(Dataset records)
____

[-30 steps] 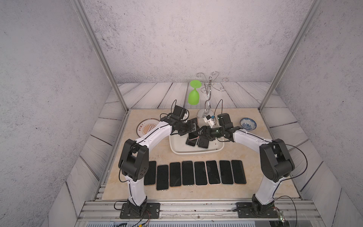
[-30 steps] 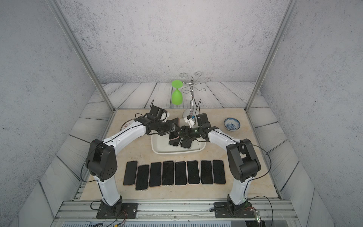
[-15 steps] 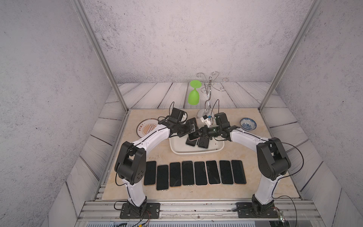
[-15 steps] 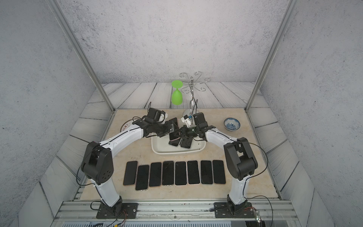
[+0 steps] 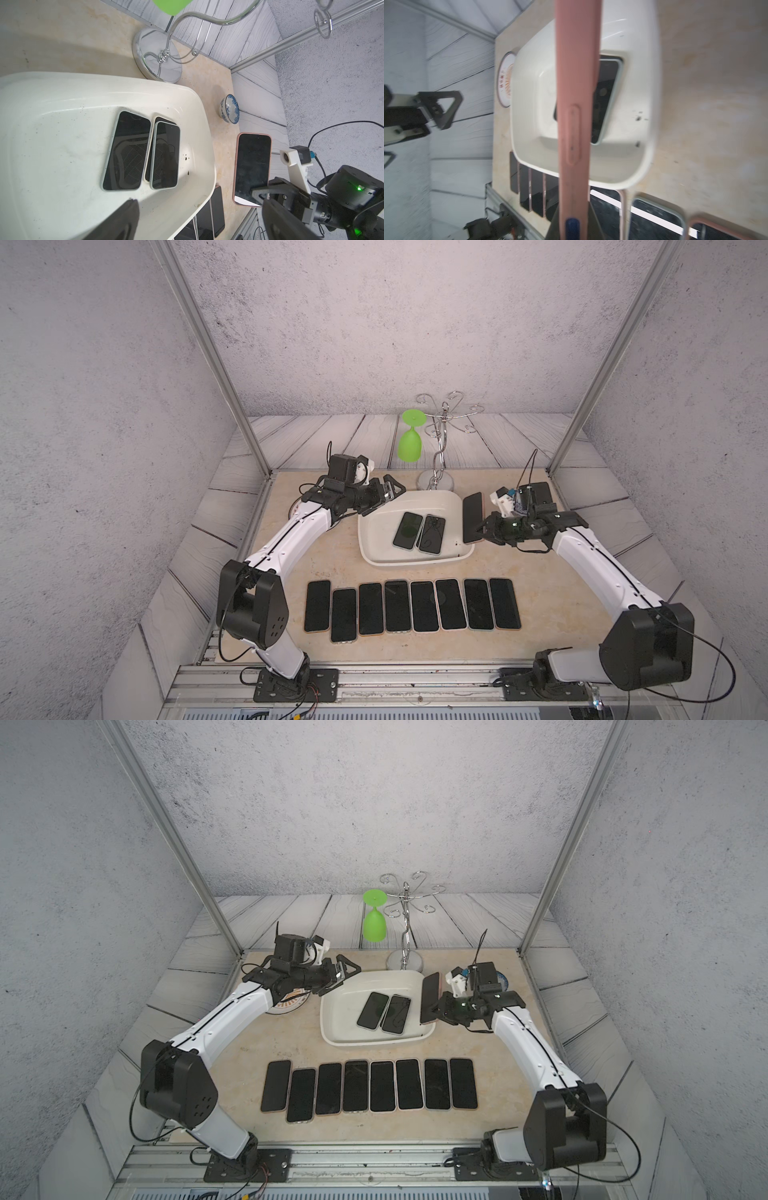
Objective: Take the phone out of the storage box
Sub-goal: Place the phone at the center of the board.
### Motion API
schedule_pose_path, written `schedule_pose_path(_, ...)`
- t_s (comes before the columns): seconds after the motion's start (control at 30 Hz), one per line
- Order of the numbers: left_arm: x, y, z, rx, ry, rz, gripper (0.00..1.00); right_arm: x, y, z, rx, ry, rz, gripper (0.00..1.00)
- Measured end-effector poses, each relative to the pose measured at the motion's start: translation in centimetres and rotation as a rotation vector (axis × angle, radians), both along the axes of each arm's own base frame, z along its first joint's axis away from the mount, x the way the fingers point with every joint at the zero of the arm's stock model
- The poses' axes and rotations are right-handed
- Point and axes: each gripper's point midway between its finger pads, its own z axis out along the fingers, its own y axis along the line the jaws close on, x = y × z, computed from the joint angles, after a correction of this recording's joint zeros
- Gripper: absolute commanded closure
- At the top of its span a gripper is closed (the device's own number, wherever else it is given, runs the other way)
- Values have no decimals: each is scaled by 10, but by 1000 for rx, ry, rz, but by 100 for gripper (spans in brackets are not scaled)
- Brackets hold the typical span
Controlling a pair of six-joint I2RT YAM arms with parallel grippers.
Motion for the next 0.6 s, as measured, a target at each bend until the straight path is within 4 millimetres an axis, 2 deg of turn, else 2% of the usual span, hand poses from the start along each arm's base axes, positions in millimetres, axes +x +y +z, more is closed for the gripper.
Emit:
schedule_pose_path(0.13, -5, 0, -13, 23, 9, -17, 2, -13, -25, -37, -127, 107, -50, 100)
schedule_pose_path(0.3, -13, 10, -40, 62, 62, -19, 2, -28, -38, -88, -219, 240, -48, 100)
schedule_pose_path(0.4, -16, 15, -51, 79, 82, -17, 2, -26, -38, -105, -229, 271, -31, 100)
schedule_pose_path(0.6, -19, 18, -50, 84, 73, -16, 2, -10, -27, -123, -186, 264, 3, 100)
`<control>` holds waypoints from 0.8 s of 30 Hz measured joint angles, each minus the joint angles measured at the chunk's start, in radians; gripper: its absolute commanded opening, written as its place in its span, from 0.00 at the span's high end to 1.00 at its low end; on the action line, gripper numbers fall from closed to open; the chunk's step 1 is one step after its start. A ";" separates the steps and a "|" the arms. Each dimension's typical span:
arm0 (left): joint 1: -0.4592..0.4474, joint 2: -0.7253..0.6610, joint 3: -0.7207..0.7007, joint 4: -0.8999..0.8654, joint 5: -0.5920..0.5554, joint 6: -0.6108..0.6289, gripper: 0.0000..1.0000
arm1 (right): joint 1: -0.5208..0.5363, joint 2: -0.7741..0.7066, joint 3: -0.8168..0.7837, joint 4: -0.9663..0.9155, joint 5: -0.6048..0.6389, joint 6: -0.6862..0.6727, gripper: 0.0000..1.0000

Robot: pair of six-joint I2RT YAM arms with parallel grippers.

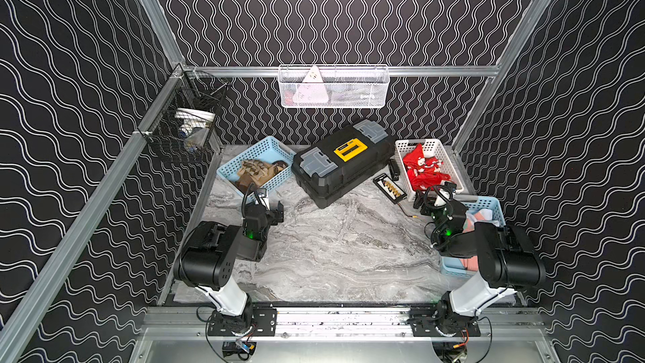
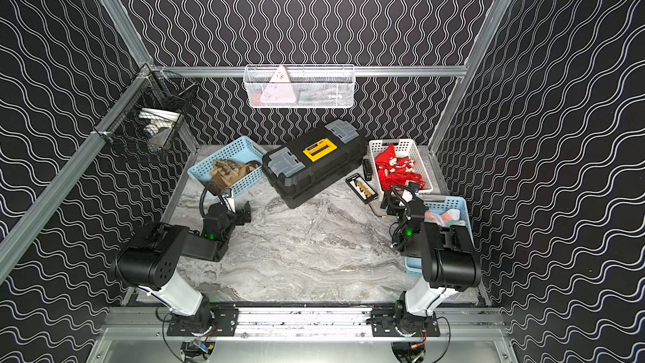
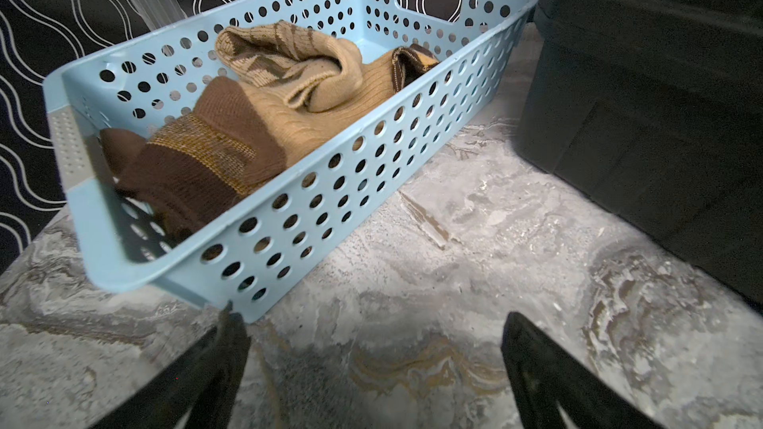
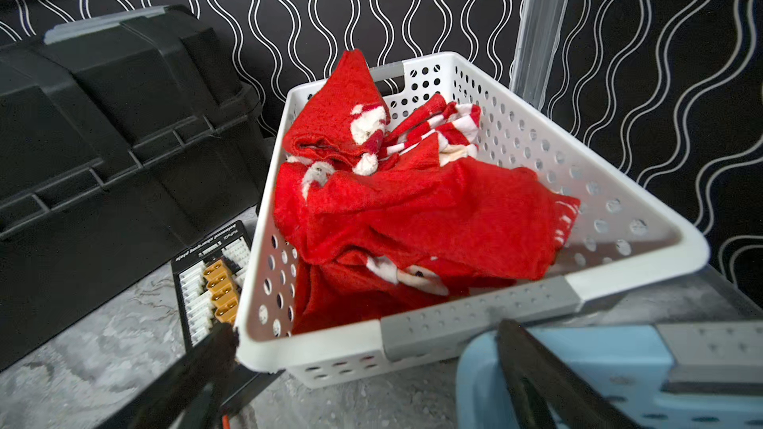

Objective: Sort the socks into the basket by color
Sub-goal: Reset both arms

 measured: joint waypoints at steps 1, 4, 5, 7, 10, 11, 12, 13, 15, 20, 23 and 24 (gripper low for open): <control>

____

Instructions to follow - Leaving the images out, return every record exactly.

Worked solution -
[-30 steps] 
[-30 steps] 
[-15 steps] 
[-15 steps] 
[+0 steps] 
Objective: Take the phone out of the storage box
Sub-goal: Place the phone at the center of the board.
### Motion API
schedule_pose_path, written `schedule_pose_path(_, ...)`
- t_s (comes before the columns): seconds after the motion's start (control at 30 Hz), one per line
- Order of the numbers: left_arm: x, y, z, rx, ry, rz, gripper (0.00..1.00); right_arm: x, y, z, rx, ry, rz, gripper (0.00..1.00)
- Measured end-effector poses, each relative to the pose measured at the motion's start: translation in centimetres and rotation as a rotation vector (axis × angle, radians), both along the axes of each arm's own base frame, z along its first joint's axis away from the mount, x the way the fingers point with every joint at the zero of the arm's stock model
- The poses' axes and rotations are right-handed
- Point and axes: each gripper's point midway between its finger pads, its own z axis out along the fingers, its own y axis along the line the jaws close on, x = y × z, computed from the joint angles, after a correction of this recording's joint zeros
- Gripper: absolute commanded closure
- At the top of its span a gripper is closed (the device's own number, wherever else it is given, runs the other way)
- Values have no decimals: each is scaled by 10, but by 1000 for rx, ry, rz, but by 100 for gripper (spans in brackets are not scaled)
- Brackets hold the typical span
Controlling a pair of six-joint I2RT YAM arms with parallel grippers.
Motion for the next 0.6 s, as measured, a target at each bend until the straight path is within 4 millimetres an axis, 2 deg of turn, else 2% of the usual span, hand poses from the start along each arm's base axes, positions in millimetres, axes +x +y +z, more is closed for the gripper.
Emit:
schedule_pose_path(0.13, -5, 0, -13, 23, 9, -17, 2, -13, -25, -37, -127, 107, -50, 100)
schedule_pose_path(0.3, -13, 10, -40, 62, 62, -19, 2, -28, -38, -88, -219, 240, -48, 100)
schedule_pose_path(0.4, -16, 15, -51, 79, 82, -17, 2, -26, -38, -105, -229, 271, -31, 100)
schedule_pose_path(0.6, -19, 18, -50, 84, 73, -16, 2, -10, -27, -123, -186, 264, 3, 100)
`<control>` holds waypoints from 0.8 s of 30 Hz measured joint angles, each minus the joint angles measured at the chunk's start, in radians; gripper: its absolute commanded opening, written as its place in its span, from 0.00 at the span's high end to 1.00 at its low end; on the action line, gripper numbers fall from closed to open; the chunk's step 1 is one step after its start. A ";" separates the steps and a "|" the arms. Each dimension's typical span:
arm0 (left): joint 1: -0.4592..0.4474, joint 2: -0.7253..0.6610, joint 3: -0.7207..0.7007, joint 4: -0.8999..0.8654, joint 5: -0.5920..0.5554, joint 6: -0.6108..0.6289, gripper: 0.0000..1.0000
arm1 (right): joint 1: -0.5208..0.5363, joint 2: -0.7741..0.7066, joint 3: -0.8168..0.7837, joint 4: -0.9663..0.9155, joint 5: -0.6048..0.6389, joint 6: -0.6862..0.6727, gripper: 0.0000..1.0000

Robot: pair of six-joint I2RT YAM arms with parallel grippers.


Objective: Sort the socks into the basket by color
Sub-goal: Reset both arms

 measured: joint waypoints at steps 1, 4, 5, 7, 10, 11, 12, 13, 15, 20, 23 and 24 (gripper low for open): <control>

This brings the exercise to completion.